PROBLEM TO WORK ON: Look through the lines below and copy each one that includes "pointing".

══ DATA ══

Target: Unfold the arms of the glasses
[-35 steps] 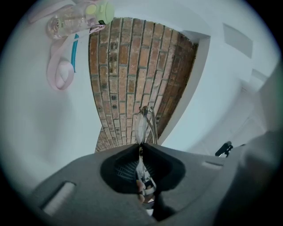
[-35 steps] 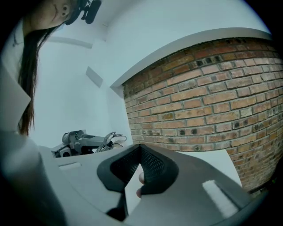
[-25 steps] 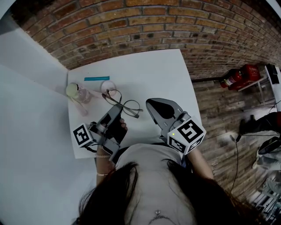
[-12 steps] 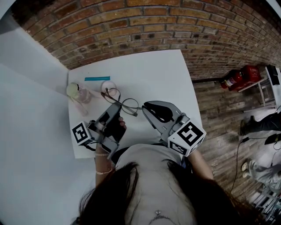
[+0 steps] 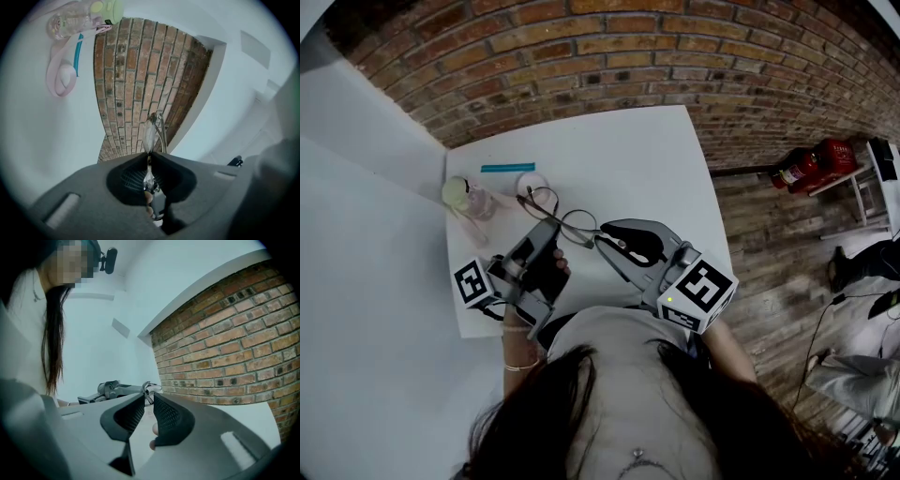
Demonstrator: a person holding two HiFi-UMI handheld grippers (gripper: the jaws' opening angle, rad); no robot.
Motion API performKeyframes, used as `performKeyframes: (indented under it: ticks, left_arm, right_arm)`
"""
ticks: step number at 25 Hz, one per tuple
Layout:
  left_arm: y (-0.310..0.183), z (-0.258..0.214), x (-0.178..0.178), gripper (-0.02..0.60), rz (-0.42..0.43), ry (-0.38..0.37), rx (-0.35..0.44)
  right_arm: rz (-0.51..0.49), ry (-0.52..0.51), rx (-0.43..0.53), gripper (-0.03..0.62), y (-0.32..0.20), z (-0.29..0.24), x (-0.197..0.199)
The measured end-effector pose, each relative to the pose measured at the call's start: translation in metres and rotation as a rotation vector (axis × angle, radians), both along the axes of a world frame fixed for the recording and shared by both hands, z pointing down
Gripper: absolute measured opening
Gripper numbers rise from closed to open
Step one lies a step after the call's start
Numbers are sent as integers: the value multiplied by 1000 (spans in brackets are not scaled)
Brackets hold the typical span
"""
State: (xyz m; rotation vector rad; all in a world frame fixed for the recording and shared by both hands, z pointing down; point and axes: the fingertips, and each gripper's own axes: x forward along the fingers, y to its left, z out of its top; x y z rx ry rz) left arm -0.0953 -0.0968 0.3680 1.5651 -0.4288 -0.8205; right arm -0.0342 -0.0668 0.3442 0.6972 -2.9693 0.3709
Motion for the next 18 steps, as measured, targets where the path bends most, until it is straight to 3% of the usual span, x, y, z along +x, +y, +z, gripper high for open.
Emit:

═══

ANSWER SECTION:
The measured end-effector pose, each relative to the pose measured at the call's start: translation in metres and rotation as a rotation vector (axis × angle, radians), both along the axes of a world frame fixed for the recording and shared by both hands, z pointing down
State: (xyz m; rotation vector rad; all in a world frame fixed for the recording and shared by both hands, z pointing down; point and axes: the fingertips, and each gripper's own axes: x forward along the fingers, y to its left, z out of its top; x y z rx ry rz) left arm -0.0953 -0.0968 0.3680 1.5651 -0.4288 -0.8205; right arm -0.0342 -0.0668 0.3442 0.6972 -2.9693 0.3709

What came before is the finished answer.